Where the Law and Film Converge
File this under: Not trade news. There were a few interesting movie-related stories last week that I failed to pick up that warrant mention here.
First is a story out of the NYTimes that befits an entry on QuizLaw (which is on indefinite hiatus, sorry to say). A man named Daniel Turkewitz sent his 12-page film script treatment to 10 current and former Supreme Court justices, and surprisingly got a response from our old friend, strict-constructionist Antonin Scalia.
The treatment was a comedy about Maine seceding from the Union and joining Canada (a not unlikely premise — up in Northern Maine, it’s a frequent topic of discussion). He asked the judges about the law behind such a secession, and Scalia — a blowhard, but a helluva entertaining one — suggested that though the question would likely never reach the Supremes, “the answer is clear. If there was any constitutional issue resolved by the Civil War, it is that there is no right to secede.”
Mr. Scalia added in the letter: “I find it difficult to envision who the parties to this lawsuit might be. Is the State suing the United States for a declaratory judgment? But the United States cannot be sued without its consent, and it has not consented to this sort of a suit.”
“I am sure that poetic license can overcome all that,” he continued, “but you do not need legal advice for that.”
Turkewitz is still seeking an agent.
Elsewhere, out in Italy, the ministry of health confiscated 7,000 pairs of 3D glasses from movie theaters, claiming that the glasses were a hygiene risk because they were not properly cleaned between screenings (wait? They’re actually supposed to clean them? I assumed the second-hand face grease was gratis). It also turns out, quite obviously, that 3D movies cause eye strain and headaches.
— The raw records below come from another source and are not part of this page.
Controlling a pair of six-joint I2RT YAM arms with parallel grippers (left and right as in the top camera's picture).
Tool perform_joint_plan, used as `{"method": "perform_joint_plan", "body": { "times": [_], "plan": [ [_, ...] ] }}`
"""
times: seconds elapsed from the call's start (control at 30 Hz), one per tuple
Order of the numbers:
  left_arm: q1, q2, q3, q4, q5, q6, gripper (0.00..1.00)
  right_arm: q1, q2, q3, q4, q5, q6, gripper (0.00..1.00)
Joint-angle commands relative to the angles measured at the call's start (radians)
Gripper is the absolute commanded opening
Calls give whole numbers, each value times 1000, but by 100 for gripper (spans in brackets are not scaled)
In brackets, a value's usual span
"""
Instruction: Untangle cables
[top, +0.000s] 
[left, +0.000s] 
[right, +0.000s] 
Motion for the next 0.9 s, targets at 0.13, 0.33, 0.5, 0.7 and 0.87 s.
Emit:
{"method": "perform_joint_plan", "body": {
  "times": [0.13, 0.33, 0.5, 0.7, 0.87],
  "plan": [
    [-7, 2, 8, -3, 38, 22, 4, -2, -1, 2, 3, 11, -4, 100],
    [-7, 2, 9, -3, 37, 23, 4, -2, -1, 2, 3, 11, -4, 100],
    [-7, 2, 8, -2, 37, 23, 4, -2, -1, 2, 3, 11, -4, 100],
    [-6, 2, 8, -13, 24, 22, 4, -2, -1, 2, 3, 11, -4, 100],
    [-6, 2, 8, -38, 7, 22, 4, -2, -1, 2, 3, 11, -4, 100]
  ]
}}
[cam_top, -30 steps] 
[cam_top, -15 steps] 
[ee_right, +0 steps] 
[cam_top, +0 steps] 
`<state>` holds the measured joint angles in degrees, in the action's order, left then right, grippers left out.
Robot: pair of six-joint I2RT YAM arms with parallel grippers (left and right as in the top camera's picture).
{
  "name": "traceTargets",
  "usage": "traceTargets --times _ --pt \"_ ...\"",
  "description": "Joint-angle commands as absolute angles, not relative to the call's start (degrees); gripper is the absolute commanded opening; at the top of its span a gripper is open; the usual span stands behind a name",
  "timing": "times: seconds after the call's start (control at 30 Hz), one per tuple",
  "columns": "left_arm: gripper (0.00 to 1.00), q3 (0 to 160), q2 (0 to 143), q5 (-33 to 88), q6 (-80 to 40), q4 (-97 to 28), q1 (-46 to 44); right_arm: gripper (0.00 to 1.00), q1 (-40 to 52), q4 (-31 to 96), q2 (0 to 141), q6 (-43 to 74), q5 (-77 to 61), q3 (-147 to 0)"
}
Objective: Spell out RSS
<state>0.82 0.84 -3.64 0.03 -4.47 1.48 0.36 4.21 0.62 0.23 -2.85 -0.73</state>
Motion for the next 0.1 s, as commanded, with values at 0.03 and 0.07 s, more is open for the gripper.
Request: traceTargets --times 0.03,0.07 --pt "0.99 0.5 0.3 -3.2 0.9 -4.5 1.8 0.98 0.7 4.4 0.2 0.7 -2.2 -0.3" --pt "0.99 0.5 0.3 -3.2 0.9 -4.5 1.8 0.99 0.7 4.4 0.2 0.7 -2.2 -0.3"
You remember the class-action lawsuit at the end of The Jerk? Could we expect the same sort of class action against studios that create 3D movies? Undoubtedly.
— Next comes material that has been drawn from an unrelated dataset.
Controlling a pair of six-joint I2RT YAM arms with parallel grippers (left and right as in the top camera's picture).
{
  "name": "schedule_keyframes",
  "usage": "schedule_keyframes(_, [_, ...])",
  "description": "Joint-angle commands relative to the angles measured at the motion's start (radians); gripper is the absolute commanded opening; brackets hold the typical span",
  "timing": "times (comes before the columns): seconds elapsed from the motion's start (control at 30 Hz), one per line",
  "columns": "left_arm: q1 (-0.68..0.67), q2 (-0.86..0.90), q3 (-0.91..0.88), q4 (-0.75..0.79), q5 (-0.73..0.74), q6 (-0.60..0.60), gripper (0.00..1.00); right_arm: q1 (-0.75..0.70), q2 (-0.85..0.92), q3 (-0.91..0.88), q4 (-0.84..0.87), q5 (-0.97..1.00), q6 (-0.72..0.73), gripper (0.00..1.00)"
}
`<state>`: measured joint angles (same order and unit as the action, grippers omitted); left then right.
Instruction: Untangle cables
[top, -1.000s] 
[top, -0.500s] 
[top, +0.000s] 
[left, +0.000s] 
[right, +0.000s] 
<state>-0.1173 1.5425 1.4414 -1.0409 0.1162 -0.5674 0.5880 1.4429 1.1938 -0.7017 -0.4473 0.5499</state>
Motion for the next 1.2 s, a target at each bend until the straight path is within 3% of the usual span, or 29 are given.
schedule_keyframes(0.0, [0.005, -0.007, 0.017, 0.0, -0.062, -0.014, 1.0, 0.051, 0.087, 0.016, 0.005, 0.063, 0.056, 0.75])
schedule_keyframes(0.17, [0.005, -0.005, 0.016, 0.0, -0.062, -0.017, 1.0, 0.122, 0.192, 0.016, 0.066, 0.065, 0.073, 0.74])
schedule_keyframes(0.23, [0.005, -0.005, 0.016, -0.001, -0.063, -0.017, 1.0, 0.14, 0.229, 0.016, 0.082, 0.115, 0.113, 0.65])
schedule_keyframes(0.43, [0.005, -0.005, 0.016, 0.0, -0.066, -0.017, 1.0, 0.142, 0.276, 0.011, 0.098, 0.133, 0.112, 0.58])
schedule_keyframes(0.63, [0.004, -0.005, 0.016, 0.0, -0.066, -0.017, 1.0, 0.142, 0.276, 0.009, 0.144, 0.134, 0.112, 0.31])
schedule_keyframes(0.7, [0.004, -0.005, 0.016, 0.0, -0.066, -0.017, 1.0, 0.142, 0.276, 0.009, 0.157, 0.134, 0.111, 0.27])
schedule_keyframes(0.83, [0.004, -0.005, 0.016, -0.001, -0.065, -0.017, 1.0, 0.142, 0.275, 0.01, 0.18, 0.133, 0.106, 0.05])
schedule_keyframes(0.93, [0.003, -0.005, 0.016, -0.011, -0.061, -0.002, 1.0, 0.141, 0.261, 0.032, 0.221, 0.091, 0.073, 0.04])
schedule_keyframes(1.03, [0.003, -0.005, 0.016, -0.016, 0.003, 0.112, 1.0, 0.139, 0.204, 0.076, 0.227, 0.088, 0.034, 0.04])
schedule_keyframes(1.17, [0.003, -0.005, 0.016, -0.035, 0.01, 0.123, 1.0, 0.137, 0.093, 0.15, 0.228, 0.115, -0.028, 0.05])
According to the NYTimes, clearly trying to find something to write about on a slow news day, there’s been quite a furor over red-band trailers online, specifically the one for Kick-Ass that features an 11-year-old Hit Girl (played by 13-year-old Chloe Moritz) hurling a series of profanities before shooting a man in the face. That has apparently upset three people that the Times probably spent much of the afternoon trying to track down. Studios, meanwhile, continue to maintain that they’re attempting to keep those red-band trailers behind age gates and on age-appropriate websites. Because that’s what they have to say.
Also, how those 12-year-olds manage to dupe those age gates is a mystery to me. They’re impenetrable!
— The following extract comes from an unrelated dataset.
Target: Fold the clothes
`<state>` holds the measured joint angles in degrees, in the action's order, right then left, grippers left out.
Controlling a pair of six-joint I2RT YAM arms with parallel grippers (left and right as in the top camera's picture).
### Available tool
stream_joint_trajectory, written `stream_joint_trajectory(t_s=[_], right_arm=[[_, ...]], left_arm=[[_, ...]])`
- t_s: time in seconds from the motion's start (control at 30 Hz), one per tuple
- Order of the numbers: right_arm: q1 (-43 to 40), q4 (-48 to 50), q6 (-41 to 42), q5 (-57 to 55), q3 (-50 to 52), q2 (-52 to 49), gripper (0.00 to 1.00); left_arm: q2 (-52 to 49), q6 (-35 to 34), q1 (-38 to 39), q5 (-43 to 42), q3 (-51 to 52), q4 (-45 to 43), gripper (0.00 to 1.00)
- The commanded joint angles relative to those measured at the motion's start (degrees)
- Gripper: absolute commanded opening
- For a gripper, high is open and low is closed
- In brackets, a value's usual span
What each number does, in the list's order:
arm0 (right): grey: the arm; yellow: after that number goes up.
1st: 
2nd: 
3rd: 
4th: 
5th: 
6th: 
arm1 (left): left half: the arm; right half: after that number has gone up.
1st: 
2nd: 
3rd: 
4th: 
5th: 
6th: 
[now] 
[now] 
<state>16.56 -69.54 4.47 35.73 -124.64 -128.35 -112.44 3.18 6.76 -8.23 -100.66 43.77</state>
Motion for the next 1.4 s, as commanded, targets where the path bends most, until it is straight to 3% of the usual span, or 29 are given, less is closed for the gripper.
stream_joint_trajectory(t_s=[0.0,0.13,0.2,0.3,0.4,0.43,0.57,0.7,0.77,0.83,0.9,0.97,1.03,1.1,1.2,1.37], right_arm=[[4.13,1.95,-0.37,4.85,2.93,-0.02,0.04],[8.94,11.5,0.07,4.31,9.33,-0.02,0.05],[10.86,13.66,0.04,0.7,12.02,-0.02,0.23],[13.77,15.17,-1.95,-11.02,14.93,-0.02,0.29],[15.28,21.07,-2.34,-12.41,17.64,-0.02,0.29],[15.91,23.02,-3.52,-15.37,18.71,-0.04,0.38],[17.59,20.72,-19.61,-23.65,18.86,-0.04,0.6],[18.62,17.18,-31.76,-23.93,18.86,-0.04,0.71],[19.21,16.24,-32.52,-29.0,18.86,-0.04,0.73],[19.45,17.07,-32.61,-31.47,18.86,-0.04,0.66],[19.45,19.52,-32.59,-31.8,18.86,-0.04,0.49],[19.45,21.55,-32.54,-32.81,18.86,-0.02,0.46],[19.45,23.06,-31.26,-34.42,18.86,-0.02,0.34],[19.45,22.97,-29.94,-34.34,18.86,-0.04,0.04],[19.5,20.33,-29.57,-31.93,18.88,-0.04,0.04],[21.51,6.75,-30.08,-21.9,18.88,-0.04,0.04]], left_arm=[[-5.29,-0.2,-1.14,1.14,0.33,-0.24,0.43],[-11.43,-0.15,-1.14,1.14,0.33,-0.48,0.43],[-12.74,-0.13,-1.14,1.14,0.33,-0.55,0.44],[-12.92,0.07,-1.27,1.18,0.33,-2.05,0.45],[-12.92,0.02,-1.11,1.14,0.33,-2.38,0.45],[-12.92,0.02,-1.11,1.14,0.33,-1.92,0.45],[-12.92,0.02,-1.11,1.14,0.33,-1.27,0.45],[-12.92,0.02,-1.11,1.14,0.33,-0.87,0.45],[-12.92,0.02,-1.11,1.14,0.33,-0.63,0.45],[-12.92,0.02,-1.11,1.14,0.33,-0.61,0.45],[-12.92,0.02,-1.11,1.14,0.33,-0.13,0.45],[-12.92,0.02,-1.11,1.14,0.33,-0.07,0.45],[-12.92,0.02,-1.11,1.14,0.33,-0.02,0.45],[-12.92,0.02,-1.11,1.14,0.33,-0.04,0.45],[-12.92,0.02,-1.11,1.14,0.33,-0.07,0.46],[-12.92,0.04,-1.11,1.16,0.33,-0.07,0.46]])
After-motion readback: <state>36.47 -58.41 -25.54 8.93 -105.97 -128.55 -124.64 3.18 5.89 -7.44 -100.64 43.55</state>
Oh, and one last note worth mentioning: Late Friday, Gawker uncovered a major ethical faux pas over at the grandfather of trade publications: Variety. It seems that the producers behind a film that no one has ever heard of called Iron Cross inexplicably paid the publication a substantial sum to run an extensive Oscar campaign on their behalf (the movie was Roy Scheider’s last before his death, but is of little note otherwise). Variety subsequently ran a review of the movie calling it “hackneyed,” “preposterous,” “mediocre,” “choppy,” and “uncertain.” Soon thereafter, however, the movie’s producers called to complain about the negative review. And of course, Variety didn’t want to piss off an advertiser that had paid them $400,000 so they quickly yanked the review.
This, folks, is why the trades are on the brink of shuttering.
The full report and one hell of an entertaining email can be found over on Gawker. Also note that, of all the major movie campaigns that have been run on this site, I don’t think we’ve ever given more than one or two of those movies (Zombieland and … ?) a positive review.